> _RECORDS SUPPLIED_:
════════

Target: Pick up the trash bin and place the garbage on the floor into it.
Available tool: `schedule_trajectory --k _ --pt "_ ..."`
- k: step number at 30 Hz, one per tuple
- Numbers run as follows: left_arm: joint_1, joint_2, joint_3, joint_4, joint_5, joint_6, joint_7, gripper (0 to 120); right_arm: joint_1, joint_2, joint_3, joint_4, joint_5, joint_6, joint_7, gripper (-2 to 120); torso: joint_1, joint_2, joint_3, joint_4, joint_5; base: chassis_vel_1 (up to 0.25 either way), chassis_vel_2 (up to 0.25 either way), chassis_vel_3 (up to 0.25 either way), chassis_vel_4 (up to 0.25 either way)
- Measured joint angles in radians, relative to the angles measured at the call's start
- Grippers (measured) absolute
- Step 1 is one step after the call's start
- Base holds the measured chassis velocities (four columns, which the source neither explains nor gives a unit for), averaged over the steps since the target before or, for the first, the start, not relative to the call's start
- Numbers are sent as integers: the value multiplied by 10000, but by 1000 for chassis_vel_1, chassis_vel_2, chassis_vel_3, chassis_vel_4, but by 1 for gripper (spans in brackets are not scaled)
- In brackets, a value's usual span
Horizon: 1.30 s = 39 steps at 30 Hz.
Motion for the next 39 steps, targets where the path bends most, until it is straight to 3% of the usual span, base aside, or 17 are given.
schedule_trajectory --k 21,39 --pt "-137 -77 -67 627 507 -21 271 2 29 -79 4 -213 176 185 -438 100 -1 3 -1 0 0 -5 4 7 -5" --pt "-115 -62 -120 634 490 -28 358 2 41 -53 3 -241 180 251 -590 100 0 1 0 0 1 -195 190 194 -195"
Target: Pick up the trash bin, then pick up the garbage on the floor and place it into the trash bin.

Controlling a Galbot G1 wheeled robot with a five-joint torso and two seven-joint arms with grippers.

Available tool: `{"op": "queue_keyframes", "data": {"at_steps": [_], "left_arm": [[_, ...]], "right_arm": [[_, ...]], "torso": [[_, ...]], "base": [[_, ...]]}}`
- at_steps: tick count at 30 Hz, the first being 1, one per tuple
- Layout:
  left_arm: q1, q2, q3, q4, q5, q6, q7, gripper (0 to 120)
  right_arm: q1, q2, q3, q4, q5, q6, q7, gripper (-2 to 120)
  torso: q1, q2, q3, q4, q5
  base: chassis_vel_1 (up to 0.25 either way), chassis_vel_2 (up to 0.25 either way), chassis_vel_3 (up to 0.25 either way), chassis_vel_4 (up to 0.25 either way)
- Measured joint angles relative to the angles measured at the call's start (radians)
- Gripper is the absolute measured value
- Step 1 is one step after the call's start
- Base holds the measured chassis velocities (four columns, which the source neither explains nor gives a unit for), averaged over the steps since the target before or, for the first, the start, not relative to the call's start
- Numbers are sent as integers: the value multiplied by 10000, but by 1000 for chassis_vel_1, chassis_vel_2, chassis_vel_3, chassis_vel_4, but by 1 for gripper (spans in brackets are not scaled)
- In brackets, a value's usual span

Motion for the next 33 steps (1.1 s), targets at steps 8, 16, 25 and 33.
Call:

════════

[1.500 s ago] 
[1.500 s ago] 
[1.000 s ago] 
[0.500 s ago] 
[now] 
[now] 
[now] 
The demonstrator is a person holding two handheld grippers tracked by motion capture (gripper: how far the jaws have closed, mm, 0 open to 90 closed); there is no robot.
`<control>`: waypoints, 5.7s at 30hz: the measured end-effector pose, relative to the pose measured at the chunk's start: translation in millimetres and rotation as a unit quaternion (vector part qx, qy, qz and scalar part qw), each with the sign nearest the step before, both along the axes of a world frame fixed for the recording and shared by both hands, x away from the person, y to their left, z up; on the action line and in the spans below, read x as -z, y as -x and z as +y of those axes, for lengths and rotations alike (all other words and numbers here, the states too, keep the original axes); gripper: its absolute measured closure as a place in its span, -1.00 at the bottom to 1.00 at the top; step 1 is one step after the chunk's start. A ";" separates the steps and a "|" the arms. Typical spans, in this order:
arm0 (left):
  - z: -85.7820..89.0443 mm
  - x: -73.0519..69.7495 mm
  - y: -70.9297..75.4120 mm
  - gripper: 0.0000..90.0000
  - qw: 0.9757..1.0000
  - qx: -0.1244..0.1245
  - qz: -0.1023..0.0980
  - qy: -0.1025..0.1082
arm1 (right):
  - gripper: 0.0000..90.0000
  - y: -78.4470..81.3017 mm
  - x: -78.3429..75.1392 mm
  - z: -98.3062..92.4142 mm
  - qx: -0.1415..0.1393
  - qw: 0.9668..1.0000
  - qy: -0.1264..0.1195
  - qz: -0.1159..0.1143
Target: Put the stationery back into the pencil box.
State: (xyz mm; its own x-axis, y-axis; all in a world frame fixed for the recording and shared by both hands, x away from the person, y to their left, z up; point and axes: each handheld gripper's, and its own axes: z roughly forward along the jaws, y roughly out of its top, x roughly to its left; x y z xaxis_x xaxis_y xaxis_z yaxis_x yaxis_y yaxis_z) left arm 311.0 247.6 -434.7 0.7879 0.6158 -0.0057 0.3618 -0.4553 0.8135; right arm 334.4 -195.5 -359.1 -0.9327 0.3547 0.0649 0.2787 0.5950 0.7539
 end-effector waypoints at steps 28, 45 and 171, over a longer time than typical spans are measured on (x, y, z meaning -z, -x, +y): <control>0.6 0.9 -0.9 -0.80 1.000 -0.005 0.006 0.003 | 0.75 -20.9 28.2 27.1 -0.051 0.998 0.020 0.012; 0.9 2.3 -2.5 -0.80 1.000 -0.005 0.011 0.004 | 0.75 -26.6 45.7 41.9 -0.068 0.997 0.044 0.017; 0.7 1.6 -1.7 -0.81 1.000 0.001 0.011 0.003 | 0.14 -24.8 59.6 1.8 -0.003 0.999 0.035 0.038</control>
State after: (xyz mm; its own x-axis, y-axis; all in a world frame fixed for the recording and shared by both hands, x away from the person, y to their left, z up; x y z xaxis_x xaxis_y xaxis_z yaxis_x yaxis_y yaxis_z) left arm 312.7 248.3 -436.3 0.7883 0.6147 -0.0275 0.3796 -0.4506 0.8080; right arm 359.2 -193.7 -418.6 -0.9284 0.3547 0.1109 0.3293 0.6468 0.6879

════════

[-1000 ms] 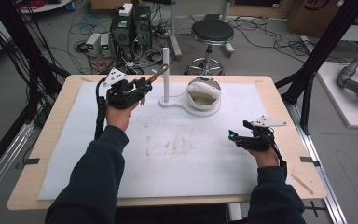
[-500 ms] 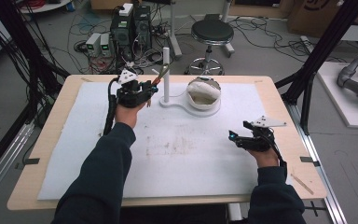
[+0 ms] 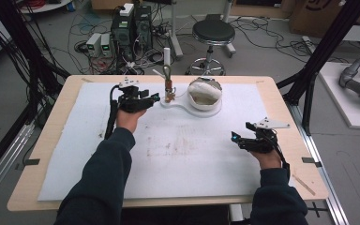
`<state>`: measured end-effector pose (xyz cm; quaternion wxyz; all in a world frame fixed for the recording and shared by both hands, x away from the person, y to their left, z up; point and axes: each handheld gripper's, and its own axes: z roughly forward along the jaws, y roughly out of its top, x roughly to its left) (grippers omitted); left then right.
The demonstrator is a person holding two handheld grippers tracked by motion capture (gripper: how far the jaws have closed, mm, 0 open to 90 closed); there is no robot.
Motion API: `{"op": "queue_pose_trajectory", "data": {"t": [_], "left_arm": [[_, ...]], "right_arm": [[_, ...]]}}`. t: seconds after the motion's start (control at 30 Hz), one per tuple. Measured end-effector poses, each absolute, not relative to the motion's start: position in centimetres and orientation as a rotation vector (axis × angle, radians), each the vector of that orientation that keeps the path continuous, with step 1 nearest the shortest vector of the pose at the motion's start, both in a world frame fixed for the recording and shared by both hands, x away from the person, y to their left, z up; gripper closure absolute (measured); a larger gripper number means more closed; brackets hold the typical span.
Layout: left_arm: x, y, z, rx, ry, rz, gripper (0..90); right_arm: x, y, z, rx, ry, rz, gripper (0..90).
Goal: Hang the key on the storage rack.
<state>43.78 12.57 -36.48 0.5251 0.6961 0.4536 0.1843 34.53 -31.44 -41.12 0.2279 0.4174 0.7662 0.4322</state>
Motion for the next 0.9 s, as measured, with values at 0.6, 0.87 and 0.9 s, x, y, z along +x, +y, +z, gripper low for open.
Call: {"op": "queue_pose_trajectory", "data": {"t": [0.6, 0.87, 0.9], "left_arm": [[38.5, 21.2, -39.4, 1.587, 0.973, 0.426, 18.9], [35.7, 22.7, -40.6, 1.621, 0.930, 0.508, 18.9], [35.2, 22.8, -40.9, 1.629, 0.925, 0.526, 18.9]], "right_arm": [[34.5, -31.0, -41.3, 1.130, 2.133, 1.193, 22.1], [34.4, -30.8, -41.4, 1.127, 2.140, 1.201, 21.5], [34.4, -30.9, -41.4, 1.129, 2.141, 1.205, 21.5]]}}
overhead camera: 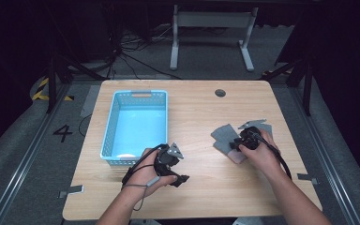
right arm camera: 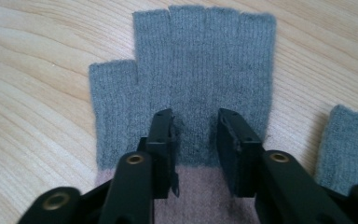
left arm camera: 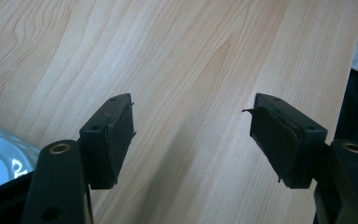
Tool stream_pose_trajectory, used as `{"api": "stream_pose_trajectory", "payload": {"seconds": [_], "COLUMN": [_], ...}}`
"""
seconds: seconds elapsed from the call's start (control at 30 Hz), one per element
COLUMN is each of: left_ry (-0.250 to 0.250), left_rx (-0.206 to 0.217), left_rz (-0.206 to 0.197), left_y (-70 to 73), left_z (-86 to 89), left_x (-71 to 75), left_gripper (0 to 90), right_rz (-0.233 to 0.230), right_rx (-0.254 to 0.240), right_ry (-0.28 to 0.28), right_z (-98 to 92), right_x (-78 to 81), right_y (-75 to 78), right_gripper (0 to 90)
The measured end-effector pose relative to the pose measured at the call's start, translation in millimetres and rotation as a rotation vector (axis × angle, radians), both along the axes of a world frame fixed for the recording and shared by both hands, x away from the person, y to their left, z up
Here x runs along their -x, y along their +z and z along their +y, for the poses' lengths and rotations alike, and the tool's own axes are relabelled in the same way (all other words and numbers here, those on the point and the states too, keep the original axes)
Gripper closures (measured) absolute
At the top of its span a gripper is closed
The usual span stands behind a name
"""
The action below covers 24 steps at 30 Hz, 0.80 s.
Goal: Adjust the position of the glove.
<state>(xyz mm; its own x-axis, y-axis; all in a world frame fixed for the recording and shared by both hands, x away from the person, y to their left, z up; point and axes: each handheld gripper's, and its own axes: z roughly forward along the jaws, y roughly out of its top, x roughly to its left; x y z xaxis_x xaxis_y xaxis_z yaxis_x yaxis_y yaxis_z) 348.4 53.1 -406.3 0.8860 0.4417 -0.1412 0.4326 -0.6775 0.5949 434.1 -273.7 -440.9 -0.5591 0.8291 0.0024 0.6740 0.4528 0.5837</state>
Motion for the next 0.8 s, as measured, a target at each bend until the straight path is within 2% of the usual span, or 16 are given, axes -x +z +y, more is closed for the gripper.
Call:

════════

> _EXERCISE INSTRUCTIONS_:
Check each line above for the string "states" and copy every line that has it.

> _SOLUTION FOR THIS EXERCISE_:
`<control>`: waypoints, 5.7s at 30hz: the measured end-effector pose, relative to the pose measured at the chunk's start: translation in millimetres and rotation as a unit quaternion (vector part qx, qy, qz and scalar part qw), each with the sign nearest the step before, both along the axes of a world frame fixed for the recording and shared by both hands, x away from the person, y to their left, z up; on the action line and in the spans below, read x as -z, y as -x and z as +y of those axes, for lengths and rotations alike (all other words and numbers here, the states too, keep the original axes); gripper: its absolute measured closure as a place in its span, -1.00 at the bottom to 1.00 at the top; step 1 is one step after the chunk's start. A ";" separates the steps and a "|" the arms. Typical spans, in this order:
Here x runs along their -x, y along their +z and z along their +y, for the poses' lengths and rotations alike, and the tool's own axes are relabelled in the same way (all other words and numbers here, those on the point and the states too, keep the original axes)

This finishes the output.